Reproduce, without any change, the span of lines from the opening of the records below to the line containing "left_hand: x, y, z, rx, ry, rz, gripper", inclusive.

---+---

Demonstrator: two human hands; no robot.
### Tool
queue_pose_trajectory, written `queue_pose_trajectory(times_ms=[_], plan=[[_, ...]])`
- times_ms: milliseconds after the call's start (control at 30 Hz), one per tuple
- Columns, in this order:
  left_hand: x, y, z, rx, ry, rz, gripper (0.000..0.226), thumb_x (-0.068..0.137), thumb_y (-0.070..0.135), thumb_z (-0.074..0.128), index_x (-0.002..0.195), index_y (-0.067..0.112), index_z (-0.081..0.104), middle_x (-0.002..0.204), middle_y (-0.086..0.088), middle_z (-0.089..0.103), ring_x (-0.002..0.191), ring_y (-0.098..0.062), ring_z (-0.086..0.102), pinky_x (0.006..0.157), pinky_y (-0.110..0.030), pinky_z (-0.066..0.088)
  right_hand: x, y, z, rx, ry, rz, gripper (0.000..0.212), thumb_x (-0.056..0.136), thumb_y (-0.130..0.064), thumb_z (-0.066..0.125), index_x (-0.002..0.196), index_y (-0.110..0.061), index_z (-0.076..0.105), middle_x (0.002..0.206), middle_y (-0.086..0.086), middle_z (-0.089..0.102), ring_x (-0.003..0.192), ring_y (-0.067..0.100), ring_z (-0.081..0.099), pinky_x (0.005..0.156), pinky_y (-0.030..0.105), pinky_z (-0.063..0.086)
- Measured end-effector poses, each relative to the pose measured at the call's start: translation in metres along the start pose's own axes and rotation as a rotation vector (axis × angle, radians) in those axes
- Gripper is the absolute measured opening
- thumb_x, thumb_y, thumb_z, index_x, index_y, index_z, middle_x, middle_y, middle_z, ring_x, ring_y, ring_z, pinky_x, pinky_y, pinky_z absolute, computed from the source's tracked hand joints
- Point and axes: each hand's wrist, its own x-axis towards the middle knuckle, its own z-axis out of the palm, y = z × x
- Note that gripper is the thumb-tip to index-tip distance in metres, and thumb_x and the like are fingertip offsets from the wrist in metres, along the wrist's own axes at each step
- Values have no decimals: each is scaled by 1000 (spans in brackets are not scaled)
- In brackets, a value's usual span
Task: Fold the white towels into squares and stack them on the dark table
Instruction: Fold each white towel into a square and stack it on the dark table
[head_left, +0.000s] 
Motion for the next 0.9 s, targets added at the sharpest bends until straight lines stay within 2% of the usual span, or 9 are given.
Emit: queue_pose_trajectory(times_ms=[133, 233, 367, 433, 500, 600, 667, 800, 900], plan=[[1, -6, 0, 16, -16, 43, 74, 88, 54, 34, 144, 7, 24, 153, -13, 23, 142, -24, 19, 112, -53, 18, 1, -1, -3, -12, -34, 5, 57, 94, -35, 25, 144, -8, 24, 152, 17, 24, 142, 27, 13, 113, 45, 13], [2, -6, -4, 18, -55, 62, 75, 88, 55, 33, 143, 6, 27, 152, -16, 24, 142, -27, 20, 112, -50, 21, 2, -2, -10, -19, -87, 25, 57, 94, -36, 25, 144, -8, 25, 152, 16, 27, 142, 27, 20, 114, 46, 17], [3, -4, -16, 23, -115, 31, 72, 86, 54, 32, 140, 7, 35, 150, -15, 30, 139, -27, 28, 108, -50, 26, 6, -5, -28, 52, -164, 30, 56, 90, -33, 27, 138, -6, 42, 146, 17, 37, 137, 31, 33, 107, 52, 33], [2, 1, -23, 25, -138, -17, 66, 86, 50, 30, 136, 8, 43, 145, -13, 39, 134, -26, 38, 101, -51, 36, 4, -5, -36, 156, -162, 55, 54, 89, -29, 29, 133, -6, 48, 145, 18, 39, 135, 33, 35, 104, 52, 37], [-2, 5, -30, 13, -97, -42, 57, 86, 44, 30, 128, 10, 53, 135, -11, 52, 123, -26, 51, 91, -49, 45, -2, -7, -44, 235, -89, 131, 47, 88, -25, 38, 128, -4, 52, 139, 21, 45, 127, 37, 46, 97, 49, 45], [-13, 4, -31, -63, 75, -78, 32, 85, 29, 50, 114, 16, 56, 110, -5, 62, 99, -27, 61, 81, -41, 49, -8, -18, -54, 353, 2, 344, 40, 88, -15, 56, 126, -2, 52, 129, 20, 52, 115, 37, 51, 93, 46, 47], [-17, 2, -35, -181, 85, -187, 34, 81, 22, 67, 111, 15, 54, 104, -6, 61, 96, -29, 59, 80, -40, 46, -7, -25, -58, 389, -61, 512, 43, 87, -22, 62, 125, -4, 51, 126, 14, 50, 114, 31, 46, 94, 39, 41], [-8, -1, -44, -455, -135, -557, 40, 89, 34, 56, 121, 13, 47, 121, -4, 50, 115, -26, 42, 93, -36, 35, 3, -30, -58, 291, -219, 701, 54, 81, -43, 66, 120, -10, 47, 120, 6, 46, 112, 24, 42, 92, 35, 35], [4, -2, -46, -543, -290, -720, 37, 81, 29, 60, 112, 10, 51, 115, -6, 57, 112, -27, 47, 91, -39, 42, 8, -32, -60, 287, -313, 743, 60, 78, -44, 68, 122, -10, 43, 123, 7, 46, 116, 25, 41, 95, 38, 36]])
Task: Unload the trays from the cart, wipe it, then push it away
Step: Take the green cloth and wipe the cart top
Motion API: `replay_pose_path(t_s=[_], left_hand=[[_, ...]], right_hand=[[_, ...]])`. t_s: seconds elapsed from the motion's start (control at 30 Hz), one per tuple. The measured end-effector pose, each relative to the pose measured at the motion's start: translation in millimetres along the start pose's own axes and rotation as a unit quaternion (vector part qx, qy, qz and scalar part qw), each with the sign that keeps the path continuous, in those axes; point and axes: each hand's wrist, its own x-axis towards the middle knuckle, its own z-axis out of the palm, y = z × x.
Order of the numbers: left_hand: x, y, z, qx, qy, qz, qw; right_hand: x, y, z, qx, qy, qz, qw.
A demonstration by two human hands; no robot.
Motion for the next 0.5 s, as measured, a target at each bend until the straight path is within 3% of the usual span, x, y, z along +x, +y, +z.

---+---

PROBLEM SOLUTION:
Demonstrator: two human hands; no robot.
### Tool
queue_pose_trajectory, written `queue_pose_trajectory(times_ms=[_], plan=[[_, ...]])`
- times_ms: milliseconds after the call's start (control at 30 Hz), one per tuple
- Columns, in this order:
  left_hand: x, y, z, rx, ry, rz, gripper (0.000..0.226), thumb_x (-0.068..0.137), thumb_y (-0.070..0.135), thumb_z (-0.074..0.128), index_x (-0.002..0.195), index_y (-0.067..0.112), index_z (-0.081..0.104), middle_x (-0.002..0.204), middle_y (-0.086..0.088), middle_z (-0.089..0.103), ring_x (-0.002..0.191), ring_y (-0.098..0.062), ring_z (-0.086..0.102), pinky_x (0.006..0.157), pinky_y (-0.110..0.030), pinky_z (-0.066..0.088)

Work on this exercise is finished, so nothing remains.